Security professionals have found a fresh scam in which the XWorm malware is being distributed to target computers by means of an innovative chain of assaults.
The majority of the assaults, according to CompanySecuronix, which tracks this malicious activity under the handle “MEME#4CHAN,” were made against hospitals and manufacturing facilities in Germany. According to the researchers’ assessment, “as part of this operation, the attackers used unusual PowerShell code filled with memes and heavily obfuscated XWorm virus to infect its victims.”
Experts claim that MEME#4CHAN assaults start with phishing emails that contain phony Microsoft Word documents that take advantage of a Windows vulnerability CVE-2022-30190 to load the PowerShell script that was encrypted.
The researchers discovered several variables with pretty intriguing and strange names, clearly referencing a foreign meme culture, when analyzing this PowerShell script. The names of several variables were as follows:
- $CHOTAbheem (title of an Indian animated series)

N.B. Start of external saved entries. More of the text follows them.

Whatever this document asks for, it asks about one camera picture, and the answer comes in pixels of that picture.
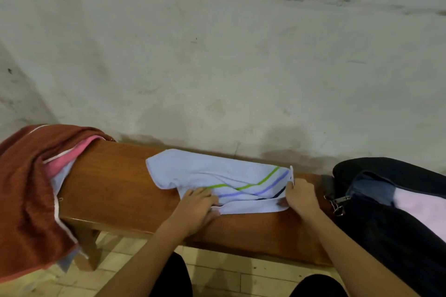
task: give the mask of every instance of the bench leg
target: bench leg
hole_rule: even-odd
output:
[[[96,239],[100,231],[85,227],[74,227],[74,232],[83,252],[88,256],[78,253],[75,256],[76,266],[82,271],[95,271],[101,260],[102,249],[96,246]]]

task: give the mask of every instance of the black pants
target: black pants
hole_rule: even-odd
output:
[[[192,283],[186,263],[175,252],[164,266],[149,297],[160,296],[192,297]],[[290,297],[309,296],[348,297],[341,284],[334,278],[325,275],[305,277],[290,295]]]

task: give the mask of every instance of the blue stripe
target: blue stripe
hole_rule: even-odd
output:
[[[281,180],[284,179],[285,176],[287,176],[289,173],[289,170],[285,171],[276,181],[274,181],[270,186],[266,187],[265,189],[263,189],[262,191],[255,193],[255,194],[250,194],[250,193],[245,193],[243,191],[238,191],[237,193],[231,193],[231,194],[223,194],[223,195],[219,195],[219,198],[222,197],[230,197],[230,196],[237,196],[237,195],[242,195],[242,194],[246,194],[246,195],[260,195],[263,194],[265,192],[267,192],[268,190],[270,190],[272,187],[274,187],[277,183],[279,183]]]

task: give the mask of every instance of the black bag
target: black bag
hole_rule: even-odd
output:
[[[446,243],[409,213],[375,200],[345,194],[360,176],[406,190],[446,198],[446,177],[390,158],[358,158],[333,169],[326,188],[336,224],[422,297],[446,296]]]

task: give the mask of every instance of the left hand
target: left hand
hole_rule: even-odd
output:
[[[218,196],[213,196],[210,189],[189,189],[165,223],[186,238],[220,216],[218,211],[210,210],[218,204]]]

The attackers launched the.NET-binary containing XWorm after bypassing AMSI, turning off Microsoft Defender, setting persistence on the target machine, and using the aforementioned PowerShell script to do so.
The Serious Threat?
The commercial virus known as XWorm, which is marketed on anonymous forums, contains a variety of tools for stealing private data from infected hosts. The program’s functionality is also considerably increased by the ability to download new payloads, turning it into a type of Swiss knife for cybercriminals.
Who is Behind the Campaign?
The attack’s perpetrator or group may be of Middle Eastern or Indian origin, according to early verification, the experts added, though this has not yet been proven.